═══ Source material ═══
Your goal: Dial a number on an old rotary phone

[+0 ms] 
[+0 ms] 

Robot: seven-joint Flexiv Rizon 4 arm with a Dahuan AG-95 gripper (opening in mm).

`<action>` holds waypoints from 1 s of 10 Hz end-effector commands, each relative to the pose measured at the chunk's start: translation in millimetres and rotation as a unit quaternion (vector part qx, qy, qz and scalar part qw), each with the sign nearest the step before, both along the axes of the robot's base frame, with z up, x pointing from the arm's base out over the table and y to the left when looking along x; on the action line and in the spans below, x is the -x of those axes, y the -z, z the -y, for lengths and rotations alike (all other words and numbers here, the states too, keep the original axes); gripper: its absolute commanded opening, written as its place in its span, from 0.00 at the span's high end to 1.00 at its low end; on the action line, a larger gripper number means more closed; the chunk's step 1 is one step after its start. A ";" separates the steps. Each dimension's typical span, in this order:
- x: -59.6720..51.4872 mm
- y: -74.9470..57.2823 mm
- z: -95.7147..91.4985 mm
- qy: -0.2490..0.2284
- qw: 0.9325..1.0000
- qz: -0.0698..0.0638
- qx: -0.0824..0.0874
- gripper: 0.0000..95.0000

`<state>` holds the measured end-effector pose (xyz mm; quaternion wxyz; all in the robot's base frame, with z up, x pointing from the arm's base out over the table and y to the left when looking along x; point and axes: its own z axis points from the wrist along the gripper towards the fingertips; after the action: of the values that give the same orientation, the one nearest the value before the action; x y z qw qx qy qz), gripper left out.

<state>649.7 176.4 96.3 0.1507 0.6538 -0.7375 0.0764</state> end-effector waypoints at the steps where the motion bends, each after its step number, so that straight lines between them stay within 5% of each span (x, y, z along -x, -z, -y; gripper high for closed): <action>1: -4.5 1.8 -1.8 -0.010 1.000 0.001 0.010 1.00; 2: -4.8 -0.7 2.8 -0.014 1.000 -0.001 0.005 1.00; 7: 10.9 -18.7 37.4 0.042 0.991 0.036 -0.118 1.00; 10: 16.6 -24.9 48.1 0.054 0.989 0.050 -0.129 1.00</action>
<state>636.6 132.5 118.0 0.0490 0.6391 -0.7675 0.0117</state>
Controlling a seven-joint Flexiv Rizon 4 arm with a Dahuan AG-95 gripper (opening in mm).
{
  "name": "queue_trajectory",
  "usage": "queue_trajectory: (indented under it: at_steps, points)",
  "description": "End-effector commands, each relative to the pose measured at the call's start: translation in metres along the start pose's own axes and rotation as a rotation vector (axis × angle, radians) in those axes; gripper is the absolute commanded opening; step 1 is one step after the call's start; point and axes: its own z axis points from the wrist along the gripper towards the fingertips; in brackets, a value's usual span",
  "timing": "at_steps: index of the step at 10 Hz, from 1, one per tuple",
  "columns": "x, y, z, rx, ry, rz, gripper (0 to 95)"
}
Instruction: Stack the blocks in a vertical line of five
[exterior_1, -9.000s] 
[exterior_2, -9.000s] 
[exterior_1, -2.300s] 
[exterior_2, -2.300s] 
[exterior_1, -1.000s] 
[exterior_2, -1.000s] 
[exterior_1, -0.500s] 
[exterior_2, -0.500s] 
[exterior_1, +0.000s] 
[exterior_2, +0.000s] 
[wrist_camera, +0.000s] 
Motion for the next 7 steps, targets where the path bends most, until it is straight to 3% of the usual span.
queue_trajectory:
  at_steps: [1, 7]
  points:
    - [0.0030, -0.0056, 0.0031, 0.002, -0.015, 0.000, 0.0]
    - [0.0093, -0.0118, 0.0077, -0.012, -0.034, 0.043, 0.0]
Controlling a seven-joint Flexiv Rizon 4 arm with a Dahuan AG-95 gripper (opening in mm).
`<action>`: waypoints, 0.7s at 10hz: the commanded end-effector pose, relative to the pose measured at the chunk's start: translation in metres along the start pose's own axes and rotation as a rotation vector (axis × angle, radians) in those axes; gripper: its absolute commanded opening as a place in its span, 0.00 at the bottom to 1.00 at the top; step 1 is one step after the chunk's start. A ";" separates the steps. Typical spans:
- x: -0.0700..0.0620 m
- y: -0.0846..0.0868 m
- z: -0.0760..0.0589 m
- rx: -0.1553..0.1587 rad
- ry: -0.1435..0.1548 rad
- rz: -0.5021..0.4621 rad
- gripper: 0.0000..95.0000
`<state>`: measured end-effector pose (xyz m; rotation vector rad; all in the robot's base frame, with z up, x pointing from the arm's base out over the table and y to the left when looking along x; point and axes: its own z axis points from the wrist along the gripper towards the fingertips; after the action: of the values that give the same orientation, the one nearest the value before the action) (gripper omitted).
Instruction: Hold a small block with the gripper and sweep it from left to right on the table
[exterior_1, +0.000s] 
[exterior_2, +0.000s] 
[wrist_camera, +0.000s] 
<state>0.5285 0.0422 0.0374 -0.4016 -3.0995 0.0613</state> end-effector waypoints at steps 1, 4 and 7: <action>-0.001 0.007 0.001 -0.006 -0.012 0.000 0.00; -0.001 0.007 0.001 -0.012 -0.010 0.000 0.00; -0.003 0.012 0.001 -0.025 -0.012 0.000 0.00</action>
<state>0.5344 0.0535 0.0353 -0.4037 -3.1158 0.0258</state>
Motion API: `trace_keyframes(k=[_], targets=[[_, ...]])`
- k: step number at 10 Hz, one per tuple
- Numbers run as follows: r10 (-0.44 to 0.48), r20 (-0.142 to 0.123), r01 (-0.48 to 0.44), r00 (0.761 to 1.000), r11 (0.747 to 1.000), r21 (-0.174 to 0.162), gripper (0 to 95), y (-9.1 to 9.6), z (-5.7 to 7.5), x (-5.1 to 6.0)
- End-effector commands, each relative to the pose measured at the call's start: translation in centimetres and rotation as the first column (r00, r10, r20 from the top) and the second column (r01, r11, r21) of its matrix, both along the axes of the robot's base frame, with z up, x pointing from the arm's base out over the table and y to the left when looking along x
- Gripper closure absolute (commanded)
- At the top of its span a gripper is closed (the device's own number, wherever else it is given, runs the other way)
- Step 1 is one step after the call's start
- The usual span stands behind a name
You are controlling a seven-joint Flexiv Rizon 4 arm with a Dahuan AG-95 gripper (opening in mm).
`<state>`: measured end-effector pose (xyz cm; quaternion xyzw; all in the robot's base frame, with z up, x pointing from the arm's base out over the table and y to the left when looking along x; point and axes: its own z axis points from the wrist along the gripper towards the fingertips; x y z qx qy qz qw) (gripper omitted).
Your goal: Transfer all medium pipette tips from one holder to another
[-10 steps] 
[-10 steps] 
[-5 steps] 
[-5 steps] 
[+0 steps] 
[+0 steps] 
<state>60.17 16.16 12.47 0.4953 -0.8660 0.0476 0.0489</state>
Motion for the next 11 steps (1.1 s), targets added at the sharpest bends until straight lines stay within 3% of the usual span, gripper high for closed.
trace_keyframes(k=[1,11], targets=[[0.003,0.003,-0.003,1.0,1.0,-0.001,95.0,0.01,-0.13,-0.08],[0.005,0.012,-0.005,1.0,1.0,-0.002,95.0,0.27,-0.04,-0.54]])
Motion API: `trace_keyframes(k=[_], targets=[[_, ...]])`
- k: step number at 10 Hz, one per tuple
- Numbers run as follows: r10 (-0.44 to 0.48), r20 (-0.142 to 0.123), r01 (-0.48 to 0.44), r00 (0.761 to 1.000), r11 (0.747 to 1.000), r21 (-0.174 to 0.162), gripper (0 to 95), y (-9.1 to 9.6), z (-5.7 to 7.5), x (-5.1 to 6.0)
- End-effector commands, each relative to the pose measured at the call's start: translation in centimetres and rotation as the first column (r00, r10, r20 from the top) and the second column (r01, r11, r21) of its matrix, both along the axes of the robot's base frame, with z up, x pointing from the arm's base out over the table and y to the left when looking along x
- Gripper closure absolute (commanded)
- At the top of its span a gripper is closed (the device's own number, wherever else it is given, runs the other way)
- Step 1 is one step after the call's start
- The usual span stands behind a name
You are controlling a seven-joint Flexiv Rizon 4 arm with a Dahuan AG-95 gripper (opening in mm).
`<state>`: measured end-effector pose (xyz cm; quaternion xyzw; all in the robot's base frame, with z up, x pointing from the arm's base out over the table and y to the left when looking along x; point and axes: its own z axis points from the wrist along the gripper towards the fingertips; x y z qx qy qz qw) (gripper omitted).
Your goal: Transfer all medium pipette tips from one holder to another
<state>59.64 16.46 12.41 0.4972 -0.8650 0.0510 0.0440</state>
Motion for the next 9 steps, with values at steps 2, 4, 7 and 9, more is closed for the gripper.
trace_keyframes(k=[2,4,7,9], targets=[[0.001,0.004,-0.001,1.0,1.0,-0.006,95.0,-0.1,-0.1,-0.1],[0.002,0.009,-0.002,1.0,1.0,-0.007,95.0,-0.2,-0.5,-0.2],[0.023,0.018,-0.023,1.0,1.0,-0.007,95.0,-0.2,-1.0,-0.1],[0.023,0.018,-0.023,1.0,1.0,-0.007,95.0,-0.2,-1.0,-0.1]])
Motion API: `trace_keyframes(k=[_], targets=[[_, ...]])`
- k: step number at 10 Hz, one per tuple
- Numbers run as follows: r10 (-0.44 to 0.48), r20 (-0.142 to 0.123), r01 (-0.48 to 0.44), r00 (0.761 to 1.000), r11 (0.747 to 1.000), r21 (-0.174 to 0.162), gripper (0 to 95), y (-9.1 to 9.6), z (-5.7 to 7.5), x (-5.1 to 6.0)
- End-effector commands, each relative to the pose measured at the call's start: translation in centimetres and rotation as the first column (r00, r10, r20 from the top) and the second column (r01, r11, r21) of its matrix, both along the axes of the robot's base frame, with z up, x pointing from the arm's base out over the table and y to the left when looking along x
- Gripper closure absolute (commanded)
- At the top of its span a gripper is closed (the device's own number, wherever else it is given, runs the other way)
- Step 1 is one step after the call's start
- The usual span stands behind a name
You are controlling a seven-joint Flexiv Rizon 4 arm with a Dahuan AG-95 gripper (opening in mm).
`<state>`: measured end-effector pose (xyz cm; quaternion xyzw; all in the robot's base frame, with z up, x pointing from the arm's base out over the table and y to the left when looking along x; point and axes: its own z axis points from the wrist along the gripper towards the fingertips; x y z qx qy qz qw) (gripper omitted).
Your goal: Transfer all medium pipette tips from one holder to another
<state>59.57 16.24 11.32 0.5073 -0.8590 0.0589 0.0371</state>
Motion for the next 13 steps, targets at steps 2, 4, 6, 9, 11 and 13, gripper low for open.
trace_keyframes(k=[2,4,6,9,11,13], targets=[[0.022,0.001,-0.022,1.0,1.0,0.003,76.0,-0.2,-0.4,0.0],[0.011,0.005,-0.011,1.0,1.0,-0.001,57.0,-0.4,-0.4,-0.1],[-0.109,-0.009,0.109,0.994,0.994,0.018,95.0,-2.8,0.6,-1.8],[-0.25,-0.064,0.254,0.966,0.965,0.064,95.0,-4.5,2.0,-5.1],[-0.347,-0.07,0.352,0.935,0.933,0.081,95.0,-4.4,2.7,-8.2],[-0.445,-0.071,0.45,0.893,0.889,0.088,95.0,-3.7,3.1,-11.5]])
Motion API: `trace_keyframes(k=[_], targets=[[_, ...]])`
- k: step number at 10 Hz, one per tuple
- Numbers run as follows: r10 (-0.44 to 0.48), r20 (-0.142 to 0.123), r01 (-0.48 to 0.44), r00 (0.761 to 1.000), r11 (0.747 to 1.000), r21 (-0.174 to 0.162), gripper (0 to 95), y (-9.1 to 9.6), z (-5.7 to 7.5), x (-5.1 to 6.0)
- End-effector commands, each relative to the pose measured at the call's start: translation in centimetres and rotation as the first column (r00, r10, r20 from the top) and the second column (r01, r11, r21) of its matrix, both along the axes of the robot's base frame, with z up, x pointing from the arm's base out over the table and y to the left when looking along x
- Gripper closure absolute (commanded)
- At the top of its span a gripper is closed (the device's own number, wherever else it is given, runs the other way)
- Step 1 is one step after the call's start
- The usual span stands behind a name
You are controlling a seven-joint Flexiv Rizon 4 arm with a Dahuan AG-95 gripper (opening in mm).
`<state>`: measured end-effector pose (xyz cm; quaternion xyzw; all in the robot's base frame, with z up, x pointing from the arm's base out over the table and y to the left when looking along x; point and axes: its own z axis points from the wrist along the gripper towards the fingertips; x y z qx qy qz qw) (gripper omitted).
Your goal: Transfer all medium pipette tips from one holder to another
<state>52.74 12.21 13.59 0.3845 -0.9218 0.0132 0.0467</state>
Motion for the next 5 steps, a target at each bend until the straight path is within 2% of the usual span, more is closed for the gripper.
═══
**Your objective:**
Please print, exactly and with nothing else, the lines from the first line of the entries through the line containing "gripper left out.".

**Solution to the problem:**
Your goal: Dial a number on an old rotary phone

[+0 ms] 
[+0 ms] 

Robot: seven-joint Flexiv Rizon 4 arm with a Dahuan AG-95 gripper (opening in mm).

`<action>` holds waypoints from 1 s of 10 Hz end-effector commands, each relative to the pose measured at the chunk's start: translation in millimetres and rotation as a unit quaternion (vector part qx, qy, qz and scalar part qw), each with the sign nearest the step before, both along the axes of the robot's base frame, with z up, x pointing from the arm's base out over the table and y to the left when looking along x; on the action line and in the spans below, x is the -x of those axes, y the -z, z the -y, for lengths and rotations alike (all other words and numbers here, the states too, keep the original axes); gripper: its absolute commanded opening, written as its place in its span, from 0.00 at the span's high end to 1.00 at its low end; on the action line, a larger gripper number means more closed; the chunk's step 1 is one step after its start. A ";" separates the steps. Each dimension's typical span, in this order:
- x: -59.6720..51.4872 mm
- y: -74.9470..57.2823 mm
- z: -95.7147..91.4985 mm
- qy: -0.2490..0.2284
- qw: 0.9325..1.0000
- qz: -0.0698..0.0638
- qx: -0.0824..0.0874
- gripper: 0.0000..95.0000

`<state>` holds the measured end-effector pose (xyz mm; quaternion wxyz; all in the robot's base frame, with z up, x pointing from the arm's base out over the table and y to the left when looking along x; point and axes: its own z axis points from the wrist along the gripper towards the fingertips; after the action: of the values that give the same orientation, the one nearest the value before the action; x y z qw qx qy qz), gripper left out.

No further output is expected for this exercise.